As Érika Nogueira de Andrade Stupiello from São Paulo State University has noted in her article entitled “Ethical Implications of Translation Technologies” from Translation Journal in 2007, translation memory, a technological tool designed to help translators, presents certain ethical questions about the way translators work. Translation memory, or TM as it is commonly abbreviated in the translation world, is essentially a database that records units of text that have already been translated by a translator. Translation memories have been credited with increasing productivity and efficiency in the field of translation.
Yet, like Stupiello, translators and translation clients need to make sure that they not only look at the benefits that translation memories provide, but also the ethical questions that this technological tool presents for the translator. In order to fully understand this issue, it may be helpful to know that once a translation memory database has been created for a project or client, it is common practice that this database will be provided to the client along with the translation, and/or the memory will be used as input for the client’s future projects. After receiving this database, clients often expect compliance with the phrases in the database. Additionally, as also pointed out by Stupiello, it is generally the case that clients, whose main goal is often to reduce costs, will encourage translators to use “matches” from the translation memory as much as possible.

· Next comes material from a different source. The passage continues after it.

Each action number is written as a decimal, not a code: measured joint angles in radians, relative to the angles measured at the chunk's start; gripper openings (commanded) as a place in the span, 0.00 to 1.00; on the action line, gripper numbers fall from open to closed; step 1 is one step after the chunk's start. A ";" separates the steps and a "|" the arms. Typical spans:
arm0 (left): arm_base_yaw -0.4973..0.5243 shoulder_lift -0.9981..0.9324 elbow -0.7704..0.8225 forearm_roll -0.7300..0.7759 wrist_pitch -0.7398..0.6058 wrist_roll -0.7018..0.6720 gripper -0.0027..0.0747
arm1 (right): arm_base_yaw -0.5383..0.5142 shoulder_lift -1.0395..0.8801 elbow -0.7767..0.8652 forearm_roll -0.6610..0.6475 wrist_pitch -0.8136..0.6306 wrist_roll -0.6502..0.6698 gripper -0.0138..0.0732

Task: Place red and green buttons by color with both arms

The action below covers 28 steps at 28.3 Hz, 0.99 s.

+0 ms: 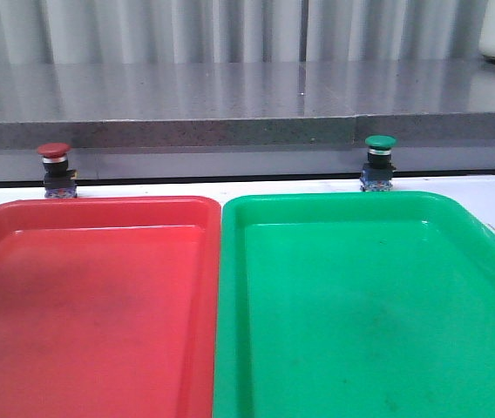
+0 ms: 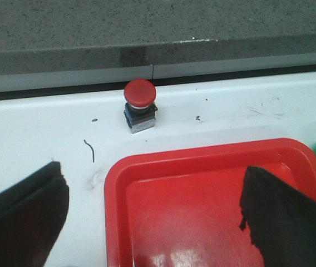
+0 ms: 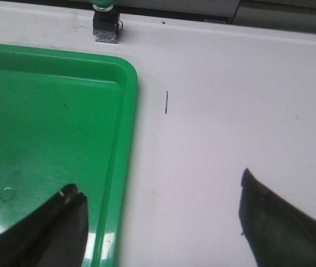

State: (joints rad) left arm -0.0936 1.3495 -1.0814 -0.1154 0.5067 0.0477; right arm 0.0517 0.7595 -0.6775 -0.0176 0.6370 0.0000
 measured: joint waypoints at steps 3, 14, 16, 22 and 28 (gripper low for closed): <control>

This is where the problem lies. While there are many instances where the terminology that has been stored in the translation memory can be appropriately and coherently used in future translations, there are other times that the exact translation cannot be used in a new context. As Stupiello says “The translator’s interpretation of the source material and personal choices made in the formulation of the translated text might interfere with content management and consistency even though the translator’s option may be at times more appropriate for some specific context than the pre-selected options offered by the database.” This can present a problem for the client who may only be willing to pay for segments that are new, or have not yet been translated. This also brings up the issue that consistency does not necessarily ensure coherence.
Ultimately, the decision of whether or not to maintain previously translated segments in new contexts is an issue faced by the translator. While it is often the case that the translator should and must maintain segments as they are kept in the translation memory, I, like Stupiello, must warn translators not to be “lulled” “into a false sense of belief that meaning is fixed and will not change or lead to new associations in the new contexts they have become part of.” After all, we must not loose sight of the human element that is so fundamental to the field of translation.